Hardware Transcoding: Intel QSV and VAAPI in Vajra Cast

Why Hardware Transcoding?

Transcoding (converting video from one codec, resolution, or bitrate to another) is the most CPU-intensive operation in a streaming pipeline. A single 1080p60 software encode can consume 100% of a modern CPU core. If you need multiple output profiles (1080p + 720p + 480p), you are looking at multiple cores dedicated entirely to encoding.

Hardware transcoding offloads this work to dedicated silicon on the GPU or integrated graphics processor. The CPU is freed for other tasks (routing, audio processing, API requests), and you can transcode more streams per server at a fraction of the power consumption.

Vajra Cast supports hardware transcoding via Intel Quick Sync Video (QSV) and VAAPI (Video Acceleration API) on Linux.

Hardware vs. Software Transcoding

Aspect	Software (x264/x265)	Hardware (QSV/VAAPI)
CPU usage	Very high (1+ cores per stream)	Minimal (<5% per stream)
Quality at same bitrate	Excellent	Very good
Encoding speed	Depends on preset	Fixed silicon, consistently fast
Latency	Higher with slow presets	Consistently low
Power consumption	High	Low
Parallel streams	Limited by CPU cores	Limited by GPU encoder sessions
Cost	Any CPU	Requires Intel GPU

The quality difference has narrowed significantly. Intel’s latest Quick Sync implementations produce output that is visually indistinguishable from software encoding at broadcast bitrates (5-15 Mbps for 1080p). For live streaming, where you need real-time encoding and cannot use slow multi-pass presets, hardware encoding is the practical choice.

Supported Hardware

Intel Quick Sync Video (QSV)

QSV is available on Intel CPUs with integrated graphics, starting from Sandy Bridge (2011) but practically useful from Skylake (2015) onward:

Generation	Codecs	Max Streams (approx.)	Notes
Skylake (6th gen)	H.264	4-8 1080p	Solid baseline
Kaby Lake (7th gen)	H.264, HEVC 8-bit	6-10 1080p	First HEVC support
Coffee Lake (8th gen+)	H.264, HEVC 8/10-bit	8-15 1080p	Improved quality
Ice Lake / Tiger Lake (10th/11th gen)	H.264, HEVC, AV1	10-20 1080p	AV1 encode on 12th+
Alder Lake+ (12th gen+)	H.264, HEVC, AV1	15-30+ 1080p	Best density

The “max streams” column is approximate and depends on resolution, frame rate, and bitrate. These numbers assume 1080p30 at 5 Mbps.

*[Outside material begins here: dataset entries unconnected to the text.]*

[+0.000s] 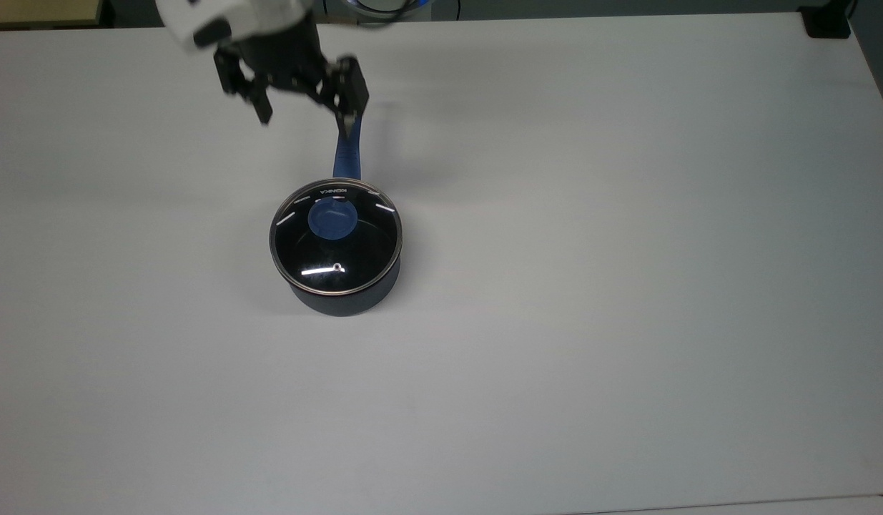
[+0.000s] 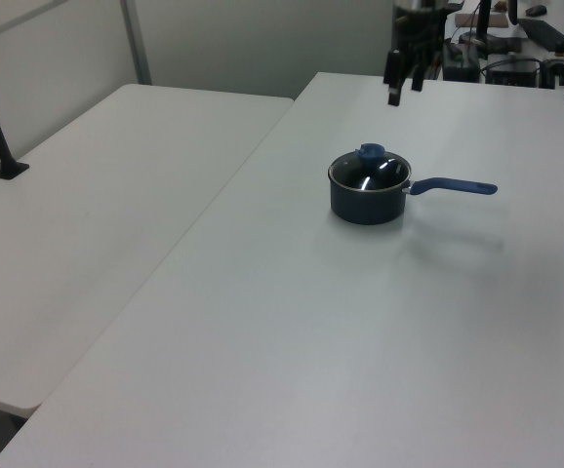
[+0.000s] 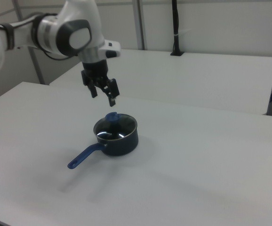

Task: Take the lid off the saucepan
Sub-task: 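Move the gripper over the saucepan and lower toward the blue lid knob, then close the gripper on the blue knob of the glass lid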

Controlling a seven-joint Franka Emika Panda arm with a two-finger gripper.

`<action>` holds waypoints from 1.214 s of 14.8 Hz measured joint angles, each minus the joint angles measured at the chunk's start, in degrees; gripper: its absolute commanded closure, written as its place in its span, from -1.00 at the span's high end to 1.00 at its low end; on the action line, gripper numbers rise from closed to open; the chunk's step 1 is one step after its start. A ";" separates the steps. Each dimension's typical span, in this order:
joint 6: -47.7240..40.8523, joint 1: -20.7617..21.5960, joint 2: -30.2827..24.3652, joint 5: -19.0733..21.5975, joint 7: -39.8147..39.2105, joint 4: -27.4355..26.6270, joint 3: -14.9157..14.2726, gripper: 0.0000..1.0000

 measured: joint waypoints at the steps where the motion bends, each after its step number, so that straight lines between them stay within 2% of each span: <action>1: 1.35 0.01 1.63 0.02 0.00 0.67 0.06 1.00; 6: 7.59 0.17 7.27 0.03 0.00 2.20 0.16 1.00; 18: 10.25 2.43 12.19 0.09 0.60 2.40 0.43 0.99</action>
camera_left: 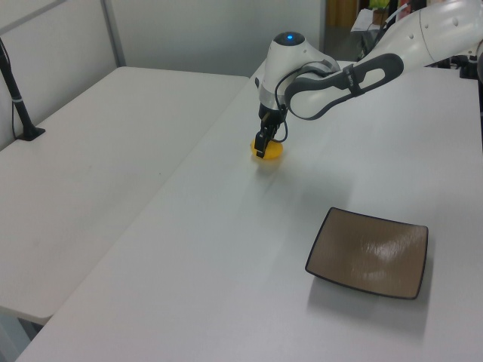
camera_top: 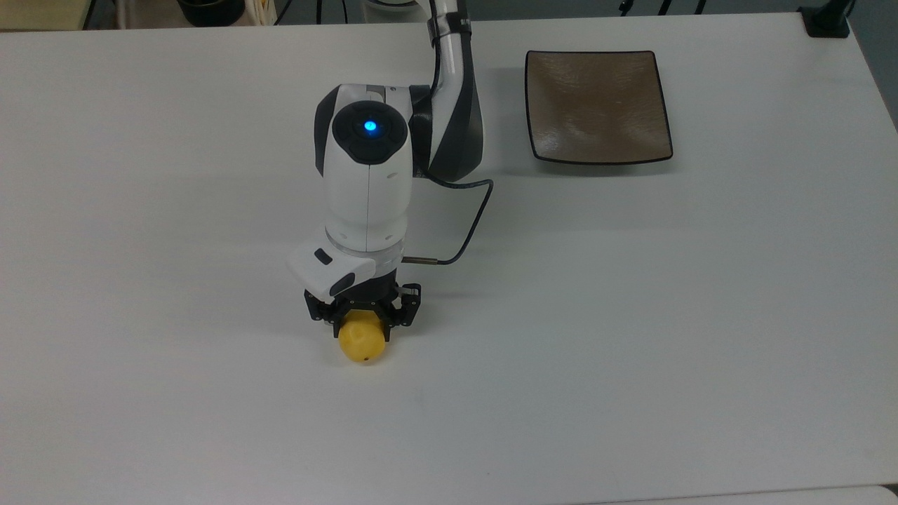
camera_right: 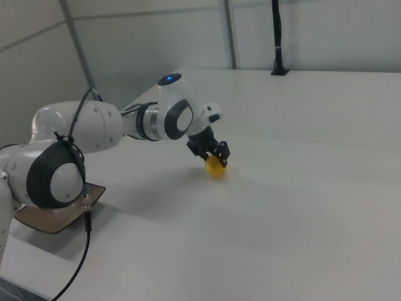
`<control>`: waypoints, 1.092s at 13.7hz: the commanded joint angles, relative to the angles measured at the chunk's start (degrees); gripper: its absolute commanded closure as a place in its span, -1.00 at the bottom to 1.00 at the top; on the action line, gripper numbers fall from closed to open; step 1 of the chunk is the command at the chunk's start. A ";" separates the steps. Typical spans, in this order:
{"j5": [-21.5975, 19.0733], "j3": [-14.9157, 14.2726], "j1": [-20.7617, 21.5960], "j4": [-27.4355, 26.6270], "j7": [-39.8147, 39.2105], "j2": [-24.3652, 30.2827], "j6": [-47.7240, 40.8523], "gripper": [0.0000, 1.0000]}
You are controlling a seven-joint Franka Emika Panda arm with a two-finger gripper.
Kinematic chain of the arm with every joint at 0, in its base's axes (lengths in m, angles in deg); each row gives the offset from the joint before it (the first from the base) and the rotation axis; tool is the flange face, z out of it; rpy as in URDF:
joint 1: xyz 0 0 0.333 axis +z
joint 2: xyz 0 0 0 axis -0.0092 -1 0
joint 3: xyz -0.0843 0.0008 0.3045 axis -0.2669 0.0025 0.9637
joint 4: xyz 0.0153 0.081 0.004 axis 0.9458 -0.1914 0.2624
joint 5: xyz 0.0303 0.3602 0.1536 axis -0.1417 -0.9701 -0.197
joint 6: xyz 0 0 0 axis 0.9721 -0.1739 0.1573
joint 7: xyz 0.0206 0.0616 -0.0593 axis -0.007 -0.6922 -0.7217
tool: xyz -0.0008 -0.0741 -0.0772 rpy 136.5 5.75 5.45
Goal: Put potatoes on a ceramic plate
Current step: 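Lift the held potato up off the table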
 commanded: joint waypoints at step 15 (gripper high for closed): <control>-0.90 1.33 9.95 -27.56 1.78 47.89 -27.43 1.00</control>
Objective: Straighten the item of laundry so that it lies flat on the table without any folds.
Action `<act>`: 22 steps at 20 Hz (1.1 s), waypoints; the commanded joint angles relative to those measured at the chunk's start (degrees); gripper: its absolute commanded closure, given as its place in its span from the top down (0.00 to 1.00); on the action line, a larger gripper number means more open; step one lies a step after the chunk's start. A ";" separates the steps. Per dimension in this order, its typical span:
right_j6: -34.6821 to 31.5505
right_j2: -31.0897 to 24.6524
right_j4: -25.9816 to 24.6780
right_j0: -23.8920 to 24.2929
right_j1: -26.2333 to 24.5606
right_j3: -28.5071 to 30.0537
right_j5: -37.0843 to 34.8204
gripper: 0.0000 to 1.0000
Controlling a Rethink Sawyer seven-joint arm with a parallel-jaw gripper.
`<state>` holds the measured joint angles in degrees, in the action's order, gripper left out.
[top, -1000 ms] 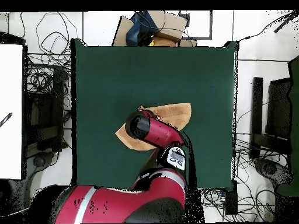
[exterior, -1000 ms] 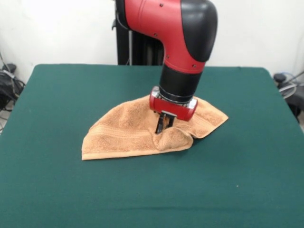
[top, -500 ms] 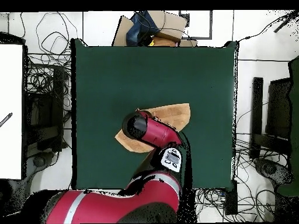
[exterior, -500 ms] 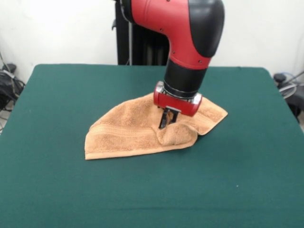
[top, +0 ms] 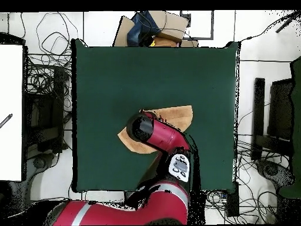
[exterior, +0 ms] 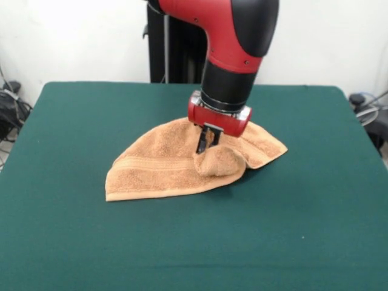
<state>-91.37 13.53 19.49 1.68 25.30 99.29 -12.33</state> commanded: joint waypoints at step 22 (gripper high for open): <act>-14.18 -1.87 2.28 0.90 4.21 6.93 -4.83 0.00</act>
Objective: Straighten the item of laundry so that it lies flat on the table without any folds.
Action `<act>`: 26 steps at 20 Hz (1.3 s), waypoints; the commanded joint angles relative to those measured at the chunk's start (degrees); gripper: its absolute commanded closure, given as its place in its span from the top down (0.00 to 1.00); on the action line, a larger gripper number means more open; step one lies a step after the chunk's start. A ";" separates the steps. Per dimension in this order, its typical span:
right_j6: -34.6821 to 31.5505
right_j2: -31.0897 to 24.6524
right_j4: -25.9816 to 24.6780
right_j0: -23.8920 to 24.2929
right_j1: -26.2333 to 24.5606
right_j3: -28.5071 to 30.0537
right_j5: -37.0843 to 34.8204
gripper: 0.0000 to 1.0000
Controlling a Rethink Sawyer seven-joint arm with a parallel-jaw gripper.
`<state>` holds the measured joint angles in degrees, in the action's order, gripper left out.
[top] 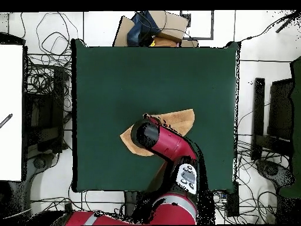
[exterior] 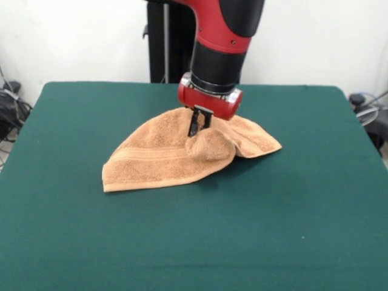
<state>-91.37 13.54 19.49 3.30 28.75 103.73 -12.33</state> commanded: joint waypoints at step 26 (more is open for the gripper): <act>-14.30 2.65 1.09 -3.96 1.11 -4.17 -17.81 0.00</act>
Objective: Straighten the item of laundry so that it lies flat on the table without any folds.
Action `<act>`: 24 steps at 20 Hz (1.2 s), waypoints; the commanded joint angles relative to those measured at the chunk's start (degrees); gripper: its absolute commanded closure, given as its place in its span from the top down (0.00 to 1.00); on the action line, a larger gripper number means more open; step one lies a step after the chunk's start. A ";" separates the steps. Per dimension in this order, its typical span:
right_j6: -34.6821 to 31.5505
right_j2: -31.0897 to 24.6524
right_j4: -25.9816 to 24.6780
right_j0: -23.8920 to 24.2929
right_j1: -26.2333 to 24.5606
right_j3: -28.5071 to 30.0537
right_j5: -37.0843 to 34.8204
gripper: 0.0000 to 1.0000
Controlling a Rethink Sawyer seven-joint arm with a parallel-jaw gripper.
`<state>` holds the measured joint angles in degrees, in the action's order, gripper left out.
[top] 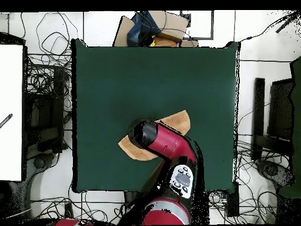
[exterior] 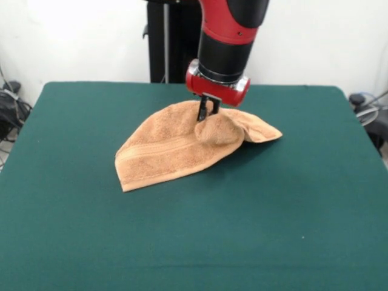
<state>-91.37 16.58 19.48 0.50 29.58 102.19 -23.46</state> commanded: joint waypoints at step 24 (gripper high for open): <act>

Important: You need the integrated GPU, not just the CPU. Server CPUs with the “F” suffix (e.g., i9-13900F) lack integrated graphics and cannot use QSV. Xeon E-series processors with integrated graphics do support QSV.

VAAPI

VAAPI is the Linux standard video acceleration API. On Intel hardware, it provides an alternative interface to the same Quick Sync hardware. VAAPI also works with some AMD GPUs, though Intel is the primary target for Vajra Cast.

VAAPI and QSV access the same underlying hardware on Intel platforms. The choice between them is primarily about driver compatibility:

QSV: Uses Intel’s proprietary Media SDK / oneVPL. Better tuning options, more codec features.
VAAPI: Uses the open-source intel-media-driver (iHD) or legacy i965 driver. Simpler setup, fewer dependencies.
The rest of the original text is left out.